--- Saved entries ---
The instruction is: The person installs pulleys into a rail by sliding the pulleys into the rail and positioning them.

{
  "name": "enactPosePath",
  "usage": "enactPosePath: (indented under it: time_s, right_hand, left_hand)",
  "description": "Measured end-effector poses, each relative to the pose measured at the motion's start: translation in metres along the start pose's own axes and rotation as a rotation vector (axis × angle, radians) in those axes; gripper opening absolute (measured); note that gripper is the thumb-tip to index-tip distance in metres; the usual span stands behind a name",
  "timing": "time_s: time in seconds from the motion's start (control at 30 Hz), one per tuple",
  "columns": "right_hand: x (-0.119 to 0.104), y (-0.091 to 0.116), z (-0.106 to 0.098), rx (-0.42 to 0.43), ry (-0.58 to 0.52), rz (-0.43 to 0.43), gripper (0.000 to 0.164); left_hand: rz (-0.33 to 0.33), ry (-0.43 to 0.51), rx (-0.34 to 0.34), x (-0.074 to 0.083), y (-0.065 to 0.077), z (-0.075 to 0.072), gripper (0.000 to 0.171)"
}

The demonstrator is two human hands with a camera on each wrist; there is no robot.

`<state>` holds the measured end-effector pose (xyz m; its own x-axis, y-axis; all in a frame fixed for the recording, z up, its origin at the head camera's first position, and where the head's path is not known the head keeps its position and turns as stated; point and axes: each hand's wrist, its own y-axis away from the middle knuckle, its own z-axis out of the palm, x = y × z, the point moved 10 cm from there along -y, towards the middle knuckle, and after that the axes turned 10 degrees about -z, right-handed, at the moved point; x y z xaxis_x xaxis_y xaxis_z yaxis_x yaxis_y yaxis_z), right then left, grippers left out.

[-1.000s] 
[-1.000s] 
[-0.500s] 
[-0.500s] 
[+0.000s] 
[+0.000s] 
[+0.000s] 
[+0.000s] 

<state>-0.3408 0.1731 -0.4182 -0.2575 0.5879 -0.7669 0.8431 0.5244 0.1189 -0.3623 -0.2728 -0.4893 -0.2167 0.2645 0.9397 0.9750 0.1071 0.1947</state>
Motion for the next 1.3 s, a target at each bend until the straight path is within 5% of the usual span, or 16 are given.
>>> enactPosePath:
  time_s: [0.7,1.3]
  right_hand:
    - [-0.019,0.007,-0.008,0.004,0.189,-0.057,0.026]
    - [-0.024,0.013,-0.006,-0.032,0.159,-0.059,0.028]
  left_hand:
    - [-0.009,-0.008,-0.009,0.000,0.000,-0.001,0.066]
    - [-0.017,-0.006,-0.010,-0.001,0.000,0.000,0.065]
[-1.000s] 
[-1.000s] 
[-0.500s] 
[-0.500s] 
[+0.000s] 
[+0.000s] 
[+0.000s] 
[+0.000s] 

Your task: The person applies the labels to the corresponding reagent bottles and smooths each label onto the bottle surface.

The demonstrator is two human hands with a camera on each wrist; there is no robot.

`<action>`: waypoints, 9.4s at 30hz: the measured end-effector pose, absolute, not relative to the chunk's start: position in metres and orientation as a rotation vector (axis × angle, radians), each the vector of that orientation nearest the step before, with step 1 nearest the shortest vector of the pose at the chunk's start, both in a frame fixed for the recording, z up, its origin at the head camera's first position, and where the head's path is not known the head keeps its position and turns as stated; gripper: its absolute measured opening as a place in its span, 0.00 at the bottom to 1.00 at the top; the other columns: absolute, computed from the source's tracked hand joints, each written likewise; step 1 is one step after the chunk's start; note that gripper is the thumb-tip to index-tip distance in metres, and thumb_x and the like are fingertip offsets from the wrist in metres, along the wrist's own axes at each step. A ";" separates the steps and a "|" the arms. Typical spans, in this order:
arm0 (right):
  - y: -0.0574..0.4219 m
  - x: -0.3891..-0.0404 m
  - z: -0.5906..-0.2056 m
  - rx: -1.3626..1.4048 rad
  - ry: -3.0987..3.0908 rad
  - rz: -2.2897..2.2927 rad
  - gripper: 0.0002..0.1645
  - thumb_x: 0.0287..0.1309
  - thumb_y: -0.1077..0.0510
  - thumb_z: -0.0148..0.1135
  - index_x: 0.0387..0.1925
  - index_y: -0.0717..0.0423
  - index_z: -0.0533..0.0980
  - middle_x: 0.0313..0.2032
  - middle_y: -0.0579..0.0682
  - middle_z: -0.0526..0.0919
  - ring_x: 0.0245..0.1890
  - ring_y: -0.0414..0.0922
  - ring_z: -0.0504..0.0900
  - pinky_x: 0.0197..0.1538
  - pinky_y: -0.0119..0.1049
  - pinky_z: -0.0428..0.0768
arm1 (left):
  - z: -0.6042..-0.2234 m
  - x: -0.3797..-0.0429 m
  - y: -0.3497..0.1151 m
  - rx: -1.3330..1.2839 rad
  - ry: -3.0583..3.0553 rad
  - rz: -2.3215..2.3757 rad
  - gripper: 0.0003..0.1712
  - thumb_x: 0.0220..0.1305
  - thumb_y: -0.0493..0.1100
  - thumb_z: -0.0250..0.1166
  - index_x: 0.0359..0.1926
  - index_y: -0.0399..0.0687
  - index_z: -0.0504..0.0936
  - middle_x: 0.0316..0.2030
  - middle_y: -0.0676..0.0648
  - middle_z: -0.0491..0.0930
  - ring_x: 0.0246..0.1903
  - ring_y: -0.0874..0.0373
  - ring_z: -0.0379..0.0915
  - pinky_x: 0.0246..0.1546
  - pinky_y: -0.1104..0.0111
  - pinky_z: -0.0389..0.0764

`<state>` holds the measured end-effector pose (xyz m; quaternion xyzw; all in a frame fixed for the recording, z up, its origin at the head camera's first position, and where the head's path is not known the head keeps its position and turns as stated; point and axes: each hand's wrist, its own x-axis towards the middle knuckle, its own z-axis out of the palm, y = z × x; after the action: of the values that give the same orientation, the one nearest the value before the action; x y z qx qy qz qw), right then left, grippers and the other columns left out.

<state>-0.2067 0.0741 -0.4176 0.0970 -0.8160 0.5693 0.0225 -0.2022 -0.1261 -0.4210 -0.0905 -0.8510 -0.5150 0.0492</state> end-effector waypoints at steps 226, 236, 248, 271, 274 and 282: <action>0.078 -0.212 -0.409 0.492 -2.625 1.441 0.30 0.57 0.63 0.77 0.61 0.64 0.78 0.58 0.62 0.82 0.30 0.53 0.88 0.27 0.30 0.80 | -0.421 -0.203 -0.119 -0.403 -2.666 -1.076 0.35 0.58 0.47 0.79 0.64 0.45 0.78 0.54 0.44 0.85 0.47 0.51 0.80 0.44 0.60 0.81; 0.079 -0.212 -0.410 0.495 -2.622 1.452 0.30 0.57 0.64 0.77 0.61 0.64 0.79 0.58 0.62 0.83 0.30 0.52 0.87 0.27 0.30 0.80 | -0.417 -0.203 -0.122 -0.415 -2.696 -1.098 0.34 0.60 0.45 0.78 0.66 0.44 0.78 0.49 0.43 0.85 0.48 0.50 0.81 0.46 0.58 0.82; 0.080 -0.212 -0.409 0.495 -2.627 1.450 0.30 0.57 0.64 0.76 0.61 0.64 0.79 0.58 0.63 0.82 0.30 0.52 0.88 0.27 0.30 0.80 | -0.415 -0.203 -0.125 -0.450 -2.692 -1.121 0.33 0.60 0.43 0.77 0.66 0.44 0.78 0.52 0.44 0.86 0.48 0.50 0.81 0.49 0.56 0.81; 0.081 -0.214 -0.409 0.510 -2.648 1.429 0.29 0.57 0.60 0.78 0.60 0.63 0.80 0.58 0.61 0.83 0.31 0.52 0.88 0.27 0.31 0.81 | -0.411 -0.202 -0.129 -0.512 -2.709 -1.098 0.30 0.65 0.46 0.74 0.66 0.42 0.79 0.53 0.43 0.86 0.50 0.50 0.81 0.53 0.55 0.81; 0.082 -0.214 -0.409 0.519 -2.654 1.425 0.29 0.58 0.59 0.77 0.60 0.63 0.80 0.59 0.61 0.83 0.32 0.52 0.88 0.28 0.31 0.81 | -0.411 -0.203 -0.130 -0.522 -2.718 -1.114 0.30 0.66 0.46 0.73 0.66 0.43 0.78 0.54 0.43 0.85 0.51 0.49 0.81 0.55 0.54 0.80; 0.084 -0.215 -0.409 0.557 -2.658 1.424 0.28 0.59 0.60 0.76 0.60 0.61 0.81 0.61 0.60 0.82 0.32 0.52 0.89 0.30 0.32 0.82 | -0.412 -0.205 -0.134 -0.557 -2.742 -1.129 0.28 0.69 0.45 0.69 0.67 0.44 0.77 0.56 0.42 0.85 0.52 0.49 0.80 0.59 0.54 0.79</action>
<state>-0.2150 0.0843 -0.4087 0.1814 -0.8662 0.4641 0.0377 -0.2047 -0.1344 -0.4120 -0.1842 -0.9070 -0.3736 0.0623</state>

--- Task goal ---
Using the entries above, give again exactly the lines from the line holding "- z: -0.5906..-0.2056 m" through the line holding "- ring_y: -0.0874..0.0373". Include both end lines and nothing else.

--- Reply to the exercise ---
  - z: -0.5906..-0.2056 m
  - rx: -1.3626..1.4048 rad
  - ry: -3.0987..3.0908 rad
  - rz: -2.2897..2.2927 rad
  - gripper: 0.0002..0.1645
  - thumb_x: 0.0287..0.1309
  - thumb_y: -0.1077..0.0510
  - thumb_z: -0.0148..0.1135
  - index_x: 0.0387..0.1925
  - index_y: -0.0717..0.0423
  - index_z: -0.0533..0.0980
  - middle_x: 0.0313..0.2032
  - middle_y: -0.0579..0.0682
  - middle_z: -0.0526..0.0919
  - ring_x: 0.0245..0.1890
  - ring_y: -0.0414..0.0922
  - ring_z: -0.0504..0.0900
  - pinky_x: 0.0197..0.1538
  - pinky_y: -0.0119..0.1049
  - pinky_z: -0.0428..0.0768
arm1 (left):
  - z: -0.6042..-0.2234 m
  - x: -0.3797..-0.0429 m
  - y: -0.3497..0.1151 m
  - rx: -1.3330..1.2839 rad
  - ry: -3.0583..3.0553 rad
  - rz: -2.3215..2.3757 rad
  - gripper: 0.0003..0.1712
  - thumb_x: 0.0220..0.1305
  - thumb_y: -0.0493..0.1100
  - thumb_z: -0.0250..0.1166
  - index_x: 0.0359..0.1926
  - index_y: -0.0399..0.0687
  - index_z: -0.0504..0.0936
  - middle_x: 0.0316..0.2030
  - middle_y: -0.0676..0.0648
  - middle_z: -0.0491..0.0930
  - ring_x: 0.0246..0.1903
  - ring_y: -0.0874..0.0373

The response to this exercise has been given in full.